As each day of my motherhood journey passes, I am more and more convicted of the need for prayer, in two key ways.

1)  Fervent, deep prayer.  Daily – or at least, regularly – we need to set aside time to go into our room, close the door, and pray to our Father who is unseen. There is no way that any of us are capable enough to raise, teach and fulfill children on our own. We may have gifts, talents, commitment and love, but we are still not enough. I don’t say this to tear us down; I don’t want to submit to false humility or self-deprecation. I just want us to be honest – and the honest truth is no matter how good we are, we are not perfect. We will fail as a parent – and often! The truth is, we need to appeal to a power greater than ourselves to raise our children up in faith. We need to beg God to fill them up with His Spirit, to strengthen their souls, to draw them to Himself, to lead them in His paths, to teach them His truths and to instill in them a life-long love and passion for Him, and an unconditional love for all others.

Not only is this deep prayer an intercession to God on behalf of our children, but it is also rejuvenating and nourishing for our own souls. Spending time with God is like drinking a fantastically healthy fruit and veg smoothie – only better! It builds us up and strengthens us to resist Satan’s attempts to bring us down. Spending time in deep prayer is the best motivation I have found for helping me put into practice the ideals and ideas I have for my children.

The prayer jar, and a faithfully answered prayer 🙂

2)  Sprinkling prayers throughout the day.  It is important to include prayer throughout the day for both our own and our children’s sake. In our house, we try to pray in lots of different ways: together at our Bible snuggle time, stop what we are doing to pray if we hear of a specific need, pray at meal time, and pray at bedtime. Paul, in the book of 1 Thessalonians, says we should pray ‘continually’. I think what he means is that we should have a prayerful mindset. Prayer should be a first reaction to both good and bad situations. Thanking God and asking for His help should be second nature as we go about our daily activities.

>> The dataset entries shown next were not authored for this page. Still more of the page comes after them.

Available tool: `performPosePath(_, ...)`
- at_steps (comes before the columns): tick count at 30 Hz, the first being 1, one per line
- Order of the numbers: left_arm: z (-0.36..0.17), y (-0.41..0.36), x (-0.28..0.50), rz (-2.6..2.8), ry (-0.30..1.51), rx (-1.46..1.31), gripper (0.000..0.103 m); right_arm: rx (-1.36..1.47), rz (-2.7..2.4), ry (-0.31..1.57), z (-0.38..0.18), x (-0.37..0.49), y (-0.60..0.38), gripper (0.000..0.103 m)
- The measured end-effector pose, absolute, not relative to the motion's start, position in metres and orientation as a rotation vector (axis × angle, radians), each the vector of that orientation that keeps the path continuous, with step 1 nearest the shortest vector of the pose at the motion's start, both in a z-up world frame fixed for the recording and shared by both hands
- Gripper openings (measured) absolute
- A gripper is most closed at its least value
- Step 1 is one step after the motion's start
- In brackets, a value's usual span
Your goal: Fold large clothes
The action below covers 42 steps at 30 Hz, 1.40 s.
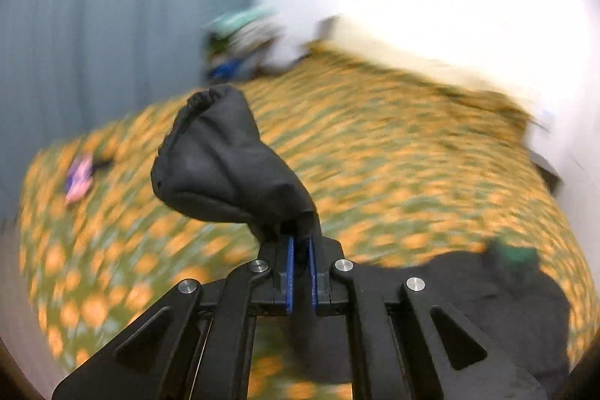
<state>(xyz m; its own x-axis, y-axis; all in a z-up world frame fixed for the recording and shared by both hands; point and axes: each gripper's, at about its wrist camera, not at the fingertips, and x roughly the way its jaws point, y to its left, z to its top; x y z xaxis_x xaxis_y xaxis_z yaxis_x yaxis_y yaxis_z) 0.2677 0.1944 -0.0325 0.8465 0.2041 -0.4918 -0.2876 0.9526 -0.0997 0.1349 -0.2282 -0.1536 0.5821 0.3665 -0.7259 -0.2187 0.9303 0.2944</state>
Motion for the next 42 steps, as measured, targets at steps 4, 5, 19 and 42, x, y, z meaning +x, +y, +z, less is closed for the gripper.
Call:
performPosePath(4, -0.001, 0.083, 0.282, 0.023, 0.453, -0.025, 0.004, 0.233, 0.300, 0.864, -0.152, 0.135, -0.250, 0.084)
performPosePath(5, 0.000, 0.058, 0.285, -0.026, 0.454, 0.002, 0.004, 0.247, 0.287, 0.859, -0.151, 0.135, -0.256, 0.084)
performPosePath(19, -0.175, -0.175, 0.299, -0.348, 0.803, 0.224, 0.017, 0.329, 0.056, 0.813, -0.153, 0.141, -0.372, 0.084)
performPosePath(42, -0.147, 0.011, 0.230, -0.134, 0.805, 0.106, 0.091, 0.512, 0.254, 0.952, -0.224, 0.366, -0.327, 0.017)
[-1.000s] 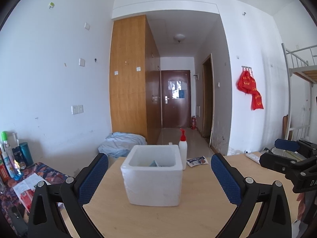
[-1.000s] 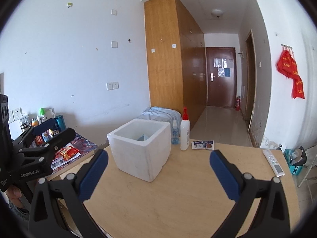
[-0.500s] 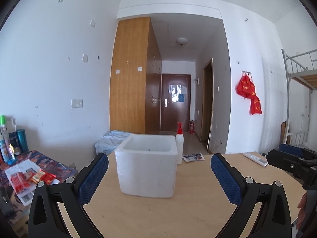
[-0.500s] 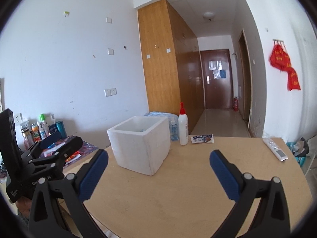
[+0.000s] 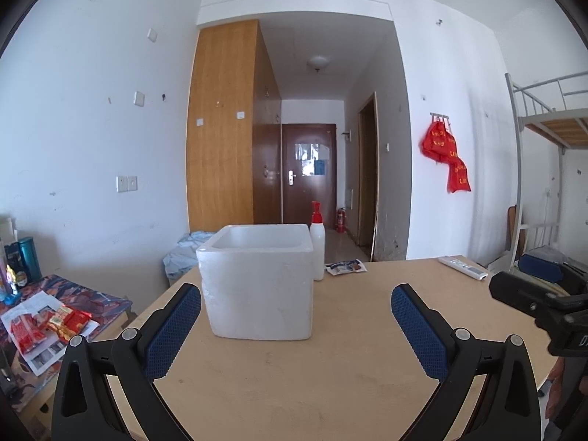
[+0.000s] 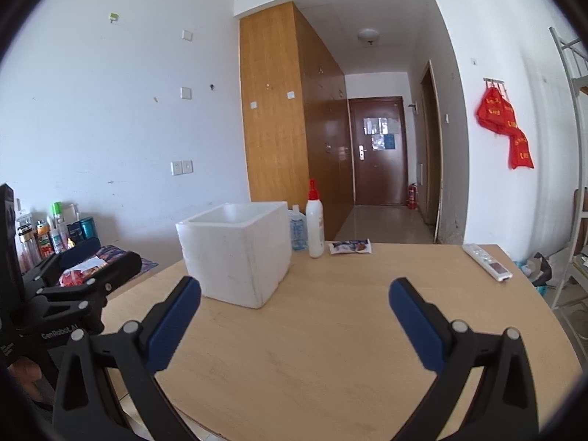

There are also many creative ways of adding prayer into your daily life. I particularly like this idea as a way to help our children remember to pray for others. Another idea that we use is the ‘prayer jar’. Anyone can write a prayer or ‘letter’ to God, and put it into the jar. It is fun to look at them again later and see how faithfully God has answered the prayers we have prayed.

What ideas to you have to keep prayer a central part of your and your children’s lives?